The Goodness of God Has Appeared in Jesus

In verses 4-8, Paul reminds us that Jesus came to us during this darkness.  His “appearance” is a reference to His incarnation, birth and life.  His light broke in upon the darkness and life sprang up among the dead.  Jesus broke in upon this sad condition of ours and gave us goodness.  This is what we are called to do.  We are to be the goodness of God breaking in upon the darkness of others in this world.

Jesus did not just merely exist, but he was the goodness of God towards people who didn’t deserve goodness.  He came not as a rebel against the government in order to take over, nor as a destroyer.  He was the gentleness and compassion of God as he healed people, set them free from demons, helped them to see the truths that they had lost, and simply helped them to believe in God again.  No matter what we experience in life, we must keep this as the bedrock of our understanding: God loves us all and has poured out benevolent kindness upon us despite our wickedness.
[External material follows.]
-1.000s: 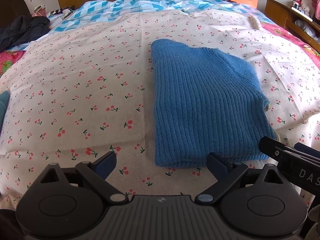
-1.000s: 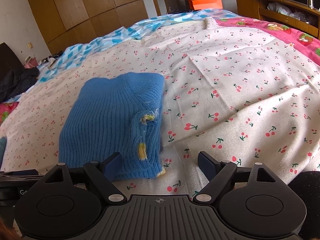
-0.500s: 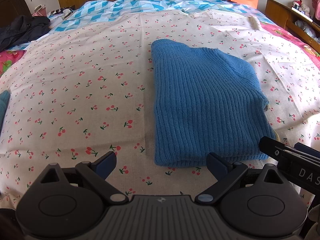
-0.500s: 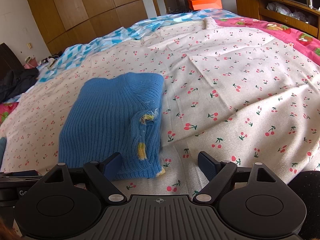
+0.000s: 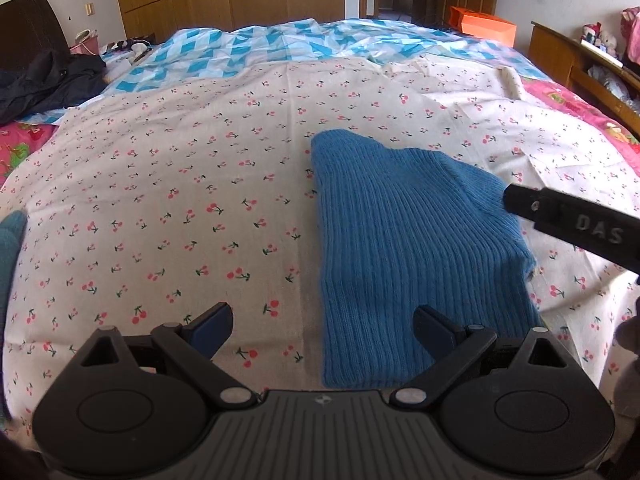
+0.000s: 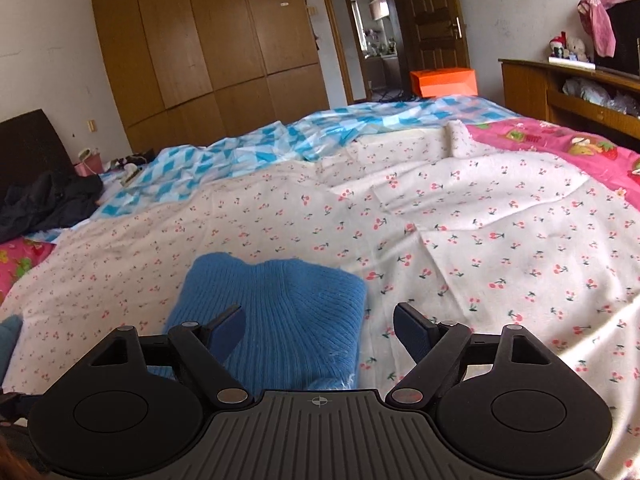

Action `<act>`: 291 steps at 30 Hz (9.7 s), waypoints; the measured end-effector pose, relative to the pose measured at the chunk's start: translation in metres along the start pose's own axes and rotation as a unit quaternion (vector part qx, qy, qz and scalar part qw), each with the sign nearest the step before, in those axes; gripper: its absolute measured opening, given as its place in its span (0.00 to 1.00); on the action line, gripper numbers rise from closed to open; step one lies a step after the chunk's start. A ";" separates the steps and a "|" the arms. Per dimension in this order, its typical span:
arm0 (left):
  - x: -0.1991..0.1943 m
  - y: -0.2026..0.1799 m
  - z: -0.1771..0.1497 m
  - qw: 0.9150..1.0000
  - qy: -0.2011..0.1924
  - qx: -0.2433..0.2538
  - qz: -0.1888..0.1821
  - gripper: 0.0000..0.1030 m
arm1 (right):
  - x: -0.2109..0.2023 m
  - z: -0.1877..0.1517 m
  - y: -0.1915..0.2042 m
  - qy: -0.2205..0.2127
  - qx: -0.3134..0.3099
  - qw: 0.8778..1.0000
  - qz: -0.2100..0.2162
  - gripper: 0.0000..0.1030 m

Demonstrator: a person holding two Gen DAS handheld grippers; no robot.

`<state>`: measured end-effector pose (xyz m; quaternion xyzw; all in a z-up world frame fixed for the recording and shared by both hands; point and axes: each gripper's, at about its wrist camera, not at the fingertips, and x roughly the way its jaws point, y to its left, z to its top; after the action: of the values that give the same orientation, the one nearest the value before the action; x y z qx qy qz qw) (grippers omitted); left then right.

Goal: Fold small clothes

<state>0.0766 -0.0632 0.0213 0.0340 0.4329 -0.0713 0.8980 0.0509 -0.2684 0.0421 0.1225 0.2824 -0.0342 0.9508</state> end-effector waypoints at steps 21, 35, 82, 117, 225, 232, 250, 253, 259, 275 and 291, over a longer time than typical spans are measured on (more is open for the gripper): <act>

He did so not because He was obligated to do so.  He would have been perfectly justified to judge us as evil and either wall himself off from us, or destroy us.  No individual and no nation had done anything that would deserve the kindness of God to send mankind His Son as a savior.  It was simply mercy.  He gave us what we didn’t deserve.  This salvation was not the outward destruction of our enemies.  Otherwise He would have to destroy us all due to the fact that we are all someone’s enemy.  Rather, the salvation is of a spiritual and mental nature.  It is intended to change our way of dealing with the world around us.  We are to respond and live differently because that is who God is.

Part of this mercy is described as being regenerated by the Holy Spirit.  Though this term can refer to the Resurrection, here it is referring to the spiritual resurrection of our dead spirit.  Before Christ we were spiritually dead to God.  We could not hear and respond to Him.  Instead we only listened to and followed the flesh and the spirit of this age.  When a person puts their faith in Jesus, the Holy Spirit does a real work of making their spirit alive to God.  This is also called “born again.”  The Spirit takes up residence within our heart and mind in order to help us connect with the heart of the Father.
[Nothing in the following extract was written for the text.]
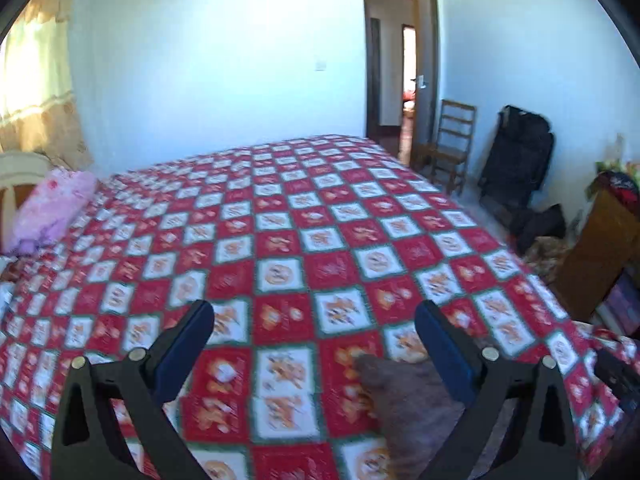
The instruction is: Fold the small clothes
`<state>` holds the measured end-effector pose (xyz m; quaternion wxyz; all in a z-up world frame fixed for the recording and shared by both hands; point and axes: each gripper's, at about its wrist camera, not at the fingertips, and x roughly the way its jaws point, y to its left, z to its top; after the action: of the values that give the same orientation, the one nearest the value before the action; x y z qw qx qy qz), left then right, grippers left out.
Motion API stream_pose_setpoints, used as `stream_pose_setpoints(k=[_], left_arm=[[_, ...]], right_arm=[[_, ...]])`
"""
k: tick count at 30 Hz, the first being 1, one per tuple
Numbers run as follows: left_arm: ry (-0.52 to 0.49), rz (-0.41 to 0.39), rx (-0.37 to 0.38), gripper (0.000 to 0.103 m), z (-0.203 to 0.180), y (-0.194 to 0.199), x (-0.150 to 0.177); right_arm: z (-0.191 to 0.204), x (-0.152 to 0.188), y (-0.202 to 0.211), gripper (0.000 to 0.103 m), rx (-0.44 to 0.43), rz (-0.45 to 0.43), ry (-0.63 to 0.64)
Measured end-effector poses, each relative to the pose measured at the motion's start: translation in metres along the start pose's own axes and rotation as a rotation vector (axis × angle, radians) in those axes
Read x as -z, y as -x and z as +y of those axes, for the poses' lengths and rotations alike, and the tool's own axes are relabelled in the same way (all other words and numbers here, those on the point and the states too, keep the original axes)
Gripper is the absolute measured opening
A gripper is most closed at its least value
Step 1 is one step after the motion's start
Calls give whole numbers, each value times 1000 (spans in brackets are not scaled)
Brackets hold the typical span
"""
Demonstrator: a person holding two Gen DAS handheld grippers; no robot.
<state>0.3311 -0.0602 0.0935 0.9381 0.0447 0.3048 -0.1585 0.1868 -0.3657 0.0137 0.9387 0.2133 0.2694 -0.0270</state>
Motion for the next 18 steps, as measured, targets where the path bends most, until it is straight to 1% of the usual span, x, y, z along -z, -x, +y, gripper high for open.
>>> stream_pose_setpoints(k=[2, 3, 5, 7, 10, 13, 15, 16, 17, 18], left_arm=[[-7, 54, 59, 102, -13, -8, 31], [-9, 77, 75, 102, -20, -12, 44], [-10, 137, 106, 102, -35, -28, 75], [-12, 201, 139, 102, -51, -46, 105], [19, 260, 157, 102, -65, -69, 126], [70, 303, 164, 102, -70, -85, 137], [116, 338, 172, 102, -70, -98, 146], [133, 350, 172, 102, -70, -100, 150], [159, 372, 176, 102, -69, -107, 157], [167, 364, 173, 102, -68, -108, 162]], right_arm=[[-7, 8, -11, 68, 7, 38, -11], [-10, 17, -24, 68, 18, 88, -14], [-14, 29, -43, 68, 23, 147, -11], [-16, 35, -54, 68, 40, 170, 3], [-15, 40, -75, 68, 16, 209, 25], [-13, 45, -102, 68, 41, 257, 84], [-11, 52, -122, 68, 14, 309, 99], [-9, 55, -127, 68, 3, 317, 105], [-7, 57, -129, 68, -3, 303, 120], [-5, 59, -131, 68, -14, 293, 136]])
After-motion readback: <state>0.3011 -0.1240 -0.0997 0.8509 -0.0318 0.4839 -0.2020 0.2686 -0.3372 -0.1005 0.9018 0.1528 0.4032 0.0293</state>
We are also mercifully renewed by the Holy Spirit.  By following the spirit of this age and our own flesh, our mind and heart have become broken and scarred.  We have believed all manner of lies and deceptions.  The renewal of our mind and heart happens through the teaching of Jesus and his apostles.  The Word of God and our obedience to it washes and renews our mind and heart from the crud of this world.  Over time it is easy to give up and become discouraged with this process.  Yet, take heart.  We were told that it would be difficult to follow Jesus and that we would be tempted to quit.  When you run into things that discourage you, this is a sign that you are on the right path.  Some people give up at the very moment they are getting on to the right path.
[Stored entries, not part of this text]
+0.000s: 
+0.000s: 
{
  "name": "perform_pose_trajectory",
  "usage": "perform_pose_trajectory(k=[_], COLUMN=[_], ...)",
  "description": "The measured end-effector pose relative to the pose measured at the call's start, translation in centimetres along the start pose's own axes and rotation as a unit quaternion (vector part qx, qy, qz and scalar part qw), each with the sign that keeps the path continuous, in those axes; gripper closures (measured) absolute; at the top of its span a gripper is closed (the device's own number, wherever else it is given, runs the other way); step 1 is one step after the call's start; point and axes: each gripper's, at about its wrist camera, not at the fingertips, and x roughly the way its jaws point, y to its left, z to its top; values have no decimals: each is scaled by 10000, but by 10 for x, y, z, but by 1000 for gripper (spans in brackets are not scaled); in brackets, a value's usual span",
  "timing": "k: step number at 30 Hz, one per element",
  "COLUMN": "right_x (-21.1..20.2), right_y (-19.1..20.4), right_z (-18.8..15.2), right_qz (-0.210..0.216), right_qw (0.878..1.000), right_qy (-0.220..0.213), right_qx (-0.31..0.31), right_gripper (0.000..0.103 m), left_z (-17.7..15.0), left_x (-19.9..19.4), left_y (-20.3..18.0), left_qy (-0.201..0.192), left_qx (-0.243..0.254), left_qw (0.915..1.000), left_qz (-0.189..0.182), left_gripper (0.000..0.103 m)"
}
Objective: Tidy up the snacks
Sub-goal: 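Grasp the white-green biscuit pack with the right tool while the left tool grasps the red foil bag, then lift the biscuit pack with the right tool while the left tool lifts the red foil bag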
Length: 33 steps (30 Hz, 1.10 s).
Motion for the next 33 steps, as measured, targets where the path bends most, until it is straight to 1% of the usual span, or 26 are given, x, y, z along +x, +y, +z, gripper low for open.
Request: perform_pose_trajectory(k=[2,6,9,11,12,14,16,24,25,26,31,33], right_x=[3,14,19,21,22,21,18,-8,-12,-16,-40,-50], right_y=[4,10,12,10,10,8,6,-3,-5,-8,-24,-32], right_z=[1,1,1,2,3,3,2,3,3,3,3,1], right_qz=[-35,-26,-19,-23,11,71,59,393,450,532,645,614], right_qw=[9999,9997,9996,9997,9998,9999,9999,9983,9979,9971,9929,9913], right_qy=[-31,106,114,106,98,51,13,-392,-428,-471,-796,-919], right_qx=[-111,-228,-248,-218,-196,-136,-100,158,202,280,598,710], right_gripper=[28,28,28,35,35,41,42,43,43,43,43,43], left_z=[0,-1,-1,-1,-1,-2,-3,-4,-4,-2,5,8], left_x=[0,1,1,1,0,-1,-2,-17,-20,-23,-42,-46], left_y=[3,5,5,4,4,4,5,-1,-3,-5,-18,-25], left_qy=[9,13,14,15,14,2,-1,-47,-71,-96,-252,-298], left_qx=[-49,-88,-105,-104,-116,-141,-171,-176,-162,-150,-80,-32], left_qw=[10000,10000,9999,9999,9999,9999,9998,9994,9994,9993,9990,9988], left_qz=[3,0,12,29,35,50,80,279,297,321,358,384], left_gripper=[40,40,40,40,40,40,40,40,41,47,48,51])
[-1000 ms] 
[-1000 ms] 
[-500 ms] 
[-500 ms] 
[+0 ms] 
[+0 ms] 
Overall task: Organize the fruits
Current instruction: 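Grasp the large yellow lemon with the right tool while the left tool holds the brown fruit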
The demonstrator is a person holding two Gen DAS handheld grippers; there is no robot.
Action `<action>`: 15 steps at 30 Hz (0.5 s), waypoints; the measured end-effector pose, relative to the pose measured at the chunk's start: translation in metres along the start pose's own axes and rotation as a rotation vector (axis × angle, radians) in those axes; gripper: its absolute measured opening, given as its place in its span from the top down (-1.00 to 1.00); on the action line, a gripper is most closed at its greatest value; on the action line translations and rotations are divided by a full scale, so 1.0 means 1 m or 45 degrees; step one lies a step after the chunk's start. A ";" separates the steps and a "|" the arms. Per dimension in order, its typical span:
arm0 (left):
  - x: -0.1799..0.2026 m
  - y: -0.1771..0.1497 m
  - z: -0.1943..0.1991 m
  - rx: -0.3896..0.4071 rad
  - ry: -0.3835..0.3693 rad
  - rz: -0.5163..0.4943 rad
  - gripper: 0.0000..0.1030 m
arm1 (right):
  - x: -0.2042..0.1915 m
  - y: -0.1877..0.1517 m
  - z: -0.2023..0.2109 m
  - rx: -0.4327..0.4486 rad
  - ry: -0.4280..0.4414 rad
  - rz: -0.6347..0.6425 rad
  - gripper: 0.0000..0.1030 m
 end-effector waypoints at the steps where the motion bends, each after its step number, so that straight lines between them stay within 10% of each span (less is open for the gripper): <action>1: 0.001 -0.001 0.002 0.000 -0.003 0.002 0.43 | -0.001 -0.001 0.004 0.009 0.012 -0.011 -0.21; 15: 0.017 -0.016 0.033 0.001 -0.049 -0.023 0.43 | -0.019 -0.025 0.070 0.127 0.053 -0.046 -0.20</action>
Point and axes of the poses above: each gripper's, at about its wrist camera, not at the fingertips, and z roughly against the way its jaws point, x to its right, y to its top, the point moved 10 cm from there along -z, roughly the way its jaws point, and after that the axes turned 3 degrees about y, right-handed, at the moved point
Verse 8 brings us full circle.  Those who believe in the person and work of Jesus will be careful to maintain a life of good works.  This means we will be vigilant and watch over our life in order to keep doing the good things that God has for us to do.  Some people balk when we talk about good works because it sounds like we are trying to save ourselves with works.  It has been said that, “The theology of Christianity is based on grace, the ethics of Christianity are based on gratitude.”   We do not do good works because they will save us.  Rather we do them out of gratitude for the salvation we already have.  If God so loved us, while we were yet sinners, how much more ought we to act in love towards all men?  Don’t let this world rob you of the goodness of God.  Instead, be one who gives it freely everywhere you go.  No, we do not do good to others because of a foolish notion of humanity’s goodness.  Rather we do so because of the truth of God’s goodness and the ability of people to be redeemed.